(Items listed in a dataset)

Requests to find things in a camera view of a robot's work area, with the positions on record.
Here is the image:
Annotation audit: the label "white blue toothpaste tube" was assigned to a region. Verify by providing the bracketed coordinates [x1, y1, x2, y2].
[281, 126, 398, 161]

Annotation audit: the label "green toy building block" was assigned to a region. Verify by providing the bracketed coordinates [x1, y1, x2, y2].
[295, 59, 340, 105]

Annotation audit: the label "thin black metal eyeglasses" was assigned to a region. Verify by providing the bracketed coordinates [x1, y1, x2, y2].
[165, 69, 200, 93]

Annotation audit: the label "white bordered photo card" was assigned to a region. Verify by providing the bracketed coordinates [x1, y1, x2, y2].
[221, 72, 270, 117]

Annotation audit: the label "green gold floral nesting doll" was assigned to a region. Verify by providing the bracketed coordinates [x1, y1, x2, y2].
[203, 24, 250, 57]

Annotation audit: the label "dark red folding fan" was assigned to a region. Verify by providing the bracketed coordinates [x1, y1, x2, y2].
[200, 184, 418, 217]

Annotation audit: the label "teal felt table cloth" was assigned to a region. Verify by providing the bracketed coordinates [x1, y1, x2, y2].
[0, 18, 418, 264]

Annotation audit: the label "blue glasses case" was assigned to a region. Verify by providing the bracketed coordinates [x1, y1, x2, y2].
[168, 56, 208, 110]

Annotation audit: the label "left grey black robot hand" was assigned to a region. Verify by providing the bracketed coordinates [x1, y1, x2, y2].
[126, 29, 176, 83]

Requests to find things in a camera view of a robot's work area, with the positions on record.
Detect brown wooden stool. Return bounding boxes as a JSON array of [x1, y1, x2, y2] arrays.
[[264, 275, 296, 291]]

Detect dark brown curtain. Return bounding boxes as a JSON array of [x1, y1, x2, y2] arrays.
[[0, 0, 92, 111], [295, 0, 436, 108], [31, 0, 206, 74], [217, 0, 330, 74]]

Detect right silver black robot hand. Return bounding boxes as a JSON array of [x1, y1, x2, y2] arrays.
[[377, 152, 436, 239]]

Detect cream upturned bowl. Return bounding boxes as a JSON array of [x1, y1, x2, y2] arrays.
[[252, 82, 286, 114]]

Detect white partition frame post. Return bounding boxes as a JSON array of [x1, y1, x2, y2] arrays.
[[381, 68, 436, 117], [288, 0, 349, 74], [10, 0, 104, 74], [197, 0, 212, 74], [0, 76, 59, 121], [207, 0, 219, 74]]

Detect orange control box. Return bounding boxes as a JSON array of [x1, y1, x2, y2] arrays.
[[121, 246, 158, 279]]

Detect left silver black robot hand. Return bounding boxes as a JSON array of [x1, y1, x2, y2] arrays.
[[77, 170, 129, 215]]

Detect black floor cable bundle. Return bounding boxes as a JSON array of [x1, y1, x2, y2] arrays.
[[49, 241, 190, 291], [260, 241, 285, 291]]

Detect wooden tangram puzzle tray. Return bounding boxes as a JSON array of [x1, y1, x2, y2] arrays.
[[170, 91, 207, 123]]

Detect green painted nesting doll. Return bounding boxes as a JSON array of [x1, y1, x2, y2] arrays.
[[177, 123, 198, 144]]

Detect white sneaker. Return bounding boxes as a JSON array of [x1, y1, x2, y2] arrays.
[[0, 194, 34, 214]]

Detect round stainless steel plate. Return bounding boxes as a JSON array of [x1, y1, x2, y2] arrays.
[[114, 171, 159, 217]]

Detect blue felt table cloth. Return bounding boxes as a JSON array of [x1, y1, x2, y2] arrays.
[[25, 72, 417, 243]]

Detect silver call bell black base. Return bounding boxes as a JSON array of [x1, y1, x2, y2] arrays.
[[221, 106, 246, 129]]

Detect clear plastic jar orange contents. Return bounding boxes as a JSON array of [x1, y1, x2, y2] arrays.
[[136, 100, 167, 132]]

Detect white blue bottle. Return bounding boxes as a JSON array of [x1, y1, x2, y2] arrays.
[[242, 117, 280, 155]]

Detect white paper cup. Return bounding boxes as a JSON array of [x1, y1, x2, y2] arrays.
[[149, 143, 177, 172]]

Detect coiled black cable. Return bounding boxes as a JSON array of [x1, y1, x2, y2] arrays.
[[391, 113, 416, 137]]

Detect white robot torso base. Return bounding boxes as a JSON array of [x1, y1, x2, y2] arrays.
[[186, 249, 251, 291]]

=== Problem to solve ===
What you give back should be exactly the lines of the entries above from the one containing "Detect white blue" to the end, and nothing more.

=== Answer to this problem ===
Detect white blue bottle. Return bounding boxes as a JSON array of [x1, y1, x2, y2] arrays.
[[242, 117, 280, 155]]

Detect white paper cup. Return bounding boxes as a JSON array of [x1, y1, x2, y2] arrays.
[[149, 143, 177, 172]]

Detect coiled black cable. Return bounding boxes as a JSON array of [x1, y1, x2, y2] arrays.
[[391, 113, 416, 137]]

Detect white robot torso base. Return bounding boxes as a JSON array of [x1, y1, x2, y2] arrays.
[[186, 249, 251, 291]]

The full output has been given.